• _Exercise objective_:
Among the entries below, copy every line that carries the word "robot".

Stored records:
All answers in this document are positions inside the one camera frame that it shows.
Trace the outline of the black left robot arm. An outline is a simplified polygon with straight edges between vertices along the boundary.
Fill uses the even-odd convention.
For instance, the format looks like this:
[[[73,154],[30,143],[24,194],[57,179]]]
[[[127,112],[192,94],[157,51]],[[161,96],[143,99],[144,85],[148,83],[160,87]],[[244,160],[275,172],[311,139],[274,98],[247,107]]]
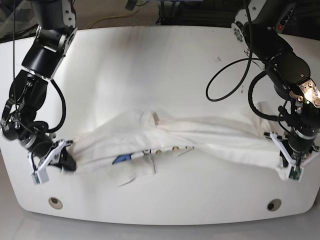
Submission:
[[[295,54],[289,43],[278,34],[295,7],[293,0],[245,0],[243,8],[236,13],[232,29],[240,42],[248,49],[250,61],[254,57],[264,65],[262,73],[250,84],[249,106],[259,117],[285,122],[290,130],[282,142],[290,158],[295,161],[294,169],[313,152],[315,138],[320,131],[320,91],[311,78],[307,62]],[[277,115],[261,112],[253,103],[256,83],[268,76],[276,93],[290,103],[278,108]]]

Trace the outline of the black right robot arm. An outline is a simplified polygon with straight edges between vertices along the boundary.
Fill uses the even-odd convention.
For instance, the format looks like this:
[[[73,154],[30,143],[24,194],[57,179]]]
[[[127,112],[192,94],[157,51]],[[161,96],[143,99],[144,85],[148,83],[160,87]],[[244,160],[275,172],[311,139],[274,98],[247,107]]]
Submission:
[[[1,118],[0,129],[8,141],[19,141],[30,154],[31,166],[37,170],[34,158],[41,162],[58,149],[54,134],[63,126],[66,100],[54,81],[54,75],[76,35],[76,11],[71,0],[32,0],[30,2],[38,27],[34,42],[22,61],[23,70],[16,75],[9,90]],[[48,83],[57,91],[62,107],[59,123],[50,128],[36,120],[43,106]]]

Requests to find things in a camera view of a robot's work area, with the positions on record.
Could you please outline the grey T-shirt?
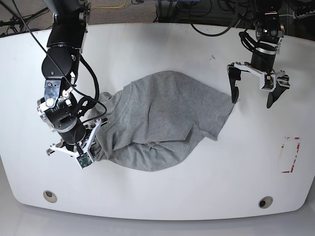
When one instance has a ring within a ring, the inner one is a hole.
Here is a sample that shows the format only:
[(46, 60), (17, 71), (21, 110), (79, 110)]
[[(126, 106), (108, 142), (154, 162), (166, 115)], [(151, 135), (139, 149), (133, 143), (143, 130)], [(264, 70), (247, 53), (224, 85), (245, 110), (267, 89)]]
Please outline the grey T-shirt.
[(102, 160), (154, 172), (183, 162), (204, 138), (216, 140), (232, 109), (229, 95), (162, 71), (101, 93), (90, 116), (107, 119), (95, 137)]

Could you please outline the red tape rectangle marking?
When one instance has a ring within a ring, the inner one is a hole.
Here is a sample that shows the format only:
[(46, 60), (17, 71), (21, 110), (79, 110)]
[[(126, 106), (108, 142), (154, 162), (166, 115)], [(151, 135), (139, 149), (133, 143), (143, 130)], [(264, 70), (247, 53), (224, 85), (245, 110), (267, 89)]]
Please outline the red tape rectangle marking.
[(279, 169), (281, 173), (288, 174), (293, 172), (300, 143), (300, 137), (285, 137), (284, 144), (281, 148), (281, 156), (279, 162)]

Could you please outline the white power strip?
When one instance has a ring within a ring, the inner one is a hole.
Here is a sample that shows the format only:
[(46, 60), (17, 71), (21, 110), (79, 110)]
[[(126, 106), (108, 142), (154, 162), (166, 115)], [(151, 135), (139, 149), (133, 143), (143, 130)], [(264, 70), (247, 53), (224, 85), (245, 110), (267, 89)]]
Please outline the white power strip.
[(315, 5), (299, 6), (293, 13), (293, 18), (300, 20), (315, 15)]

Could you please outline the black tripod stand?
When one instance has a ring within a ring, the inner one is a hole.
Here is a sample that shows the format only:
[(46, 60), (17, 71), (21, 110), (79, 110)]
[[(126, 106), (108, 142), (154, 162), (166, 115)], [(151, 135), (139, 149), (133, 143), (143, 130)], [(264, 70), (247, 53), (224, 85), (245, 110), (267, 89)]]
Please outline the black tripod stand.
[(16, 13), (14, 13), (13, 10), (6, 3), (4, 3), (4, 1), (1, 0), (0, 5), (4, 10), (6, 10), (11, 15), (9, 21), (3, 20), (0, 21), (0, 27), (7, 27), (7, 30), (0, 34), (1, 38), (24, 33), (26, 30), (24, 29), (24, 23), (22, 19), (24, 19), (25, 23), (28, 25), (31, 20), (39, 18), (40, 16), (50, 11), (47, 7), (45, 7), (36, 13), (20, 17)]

• _Output of the exercise_:
Trace the outline of the black left robot arm. An outline is a simplified polygon with straight edges between vertices along the boundary.
Trace the outline of the black right robot arm. An outline is a simplified polygon with straight edges between vertices along the boundary.
Requests to find things in a camera view of a robot's work area, with the positions on record.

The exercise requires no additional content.